El hombre se miró al espejo, y aunque se reconoció, algo
muy profundo le dijo que no era él. Se alarmó, se fatigó, intentó razonar.
Talvez la suma de los años, de los dolores, de algunas alegrías, habían
configurado ese rostro que le devolvía el reflejo, algo desconocido, desde el
fondo de vidrio y plata. Se alejó, todavía temeroso, para no contaminarse de
inquietud. Pero la zozobra lo persiguió a través de los días: él era otro.

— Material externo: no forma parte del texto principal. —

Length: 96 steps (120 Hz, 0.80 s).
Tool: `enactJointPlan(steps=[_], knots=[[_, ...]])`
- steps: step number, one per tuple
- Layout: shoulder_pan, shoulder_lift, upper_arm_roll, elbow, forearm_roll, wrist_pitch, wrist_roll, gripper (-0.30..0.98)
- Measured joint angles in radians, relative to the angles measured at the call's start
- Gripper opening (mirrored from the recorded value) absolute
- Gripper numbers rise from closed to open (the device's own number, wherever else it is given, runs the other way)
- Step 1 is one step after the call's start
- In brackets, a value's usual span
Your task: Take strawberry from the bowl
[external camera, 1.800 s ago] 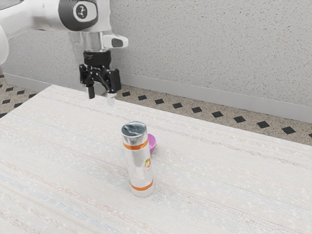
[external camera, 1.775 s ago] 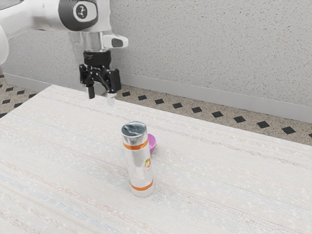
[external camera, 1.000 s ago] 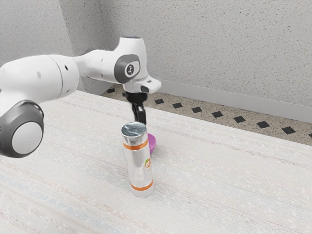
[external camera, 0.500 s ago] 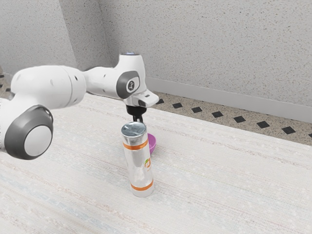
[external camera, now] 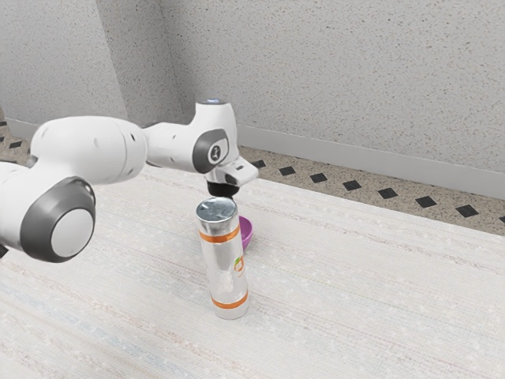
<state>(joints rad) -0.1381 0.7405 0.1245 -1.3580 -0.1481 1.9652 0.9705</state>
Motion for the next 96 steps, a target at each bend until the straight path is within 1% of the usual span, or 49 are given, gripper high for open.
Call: enactJointPlan(steps=[44,50,58,69,88,96], knots=[[0.0,0.024,0.012,-0.001,-0.002,0.011,0.01,0.23],[-0.001,0.03,0.013,0.0,-0.003,0.012,0.012,0.26],[-0.001,0.033,0.013,0.001,-0.005,0.013,0.013,0.27],[0.0,0.031,0.014,0.007,-0.004,0.011,0.011,0.15],[-0.001,0.023,0.015,0.009,-0.001,0.01,0.004,0.13],[-0.003,-0.012,0.014,0.007,0.001,0.007,0.001,0.12]])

Claudicando su voluntad, volvió a mirarse y lo que vio, le fue apenas
reconocible. Objetivamente, él estaba dejando de ser él. Azorado, pensó
entonces en la subjetividad, en las trampas que sus sentimientos y pensamientos
podían tenderle. Pero ya el terror empezó a perseguirlo. Y los hechos y las
cosas cotidianas comenzaron a cambiar. Los cigarrillos que había fumado durante
50 años, ya no eran los mismos; otra marca, otro diseño se insinuaba en la
caja. El pan cambió de sabor, la ropa le quedaba chica o grande, la imagen de
las mujeres que había amado se le disolvía como hielo bajo el sol.
Pensó en su
nombre, aquella identificación que nos viene desde fuera y que de alguna manera
nos conforma. Sí, lo recordaba, seguía llamándose de la misma manera. Pero
luego, el hombre o la mujer que lo saludaban cuando lograba asomarse a la
puerta de la casa que ya no era igual, eran extraños que lo nombraban y ese
nombre, el que creía suyo, propio, se fue volviendo un eco vacío. Entonces,
volvió al espejo y se desconoció completamente. El espanto y la ira se
apoderaron de él. Con el puño quebró el espejo, pero las imágenes que le
entregaban los fragmentos del mismo, le mostraban a un ser monstruoso, aunque
perfectamente humano. Con la mano ensangrentada, tomó la navaja que a veces
usaba para afeitarse y se cortó el cuello. Cayó exangüe al pie del lavamanos.
El espejo, lloró lágrimas de vidrio.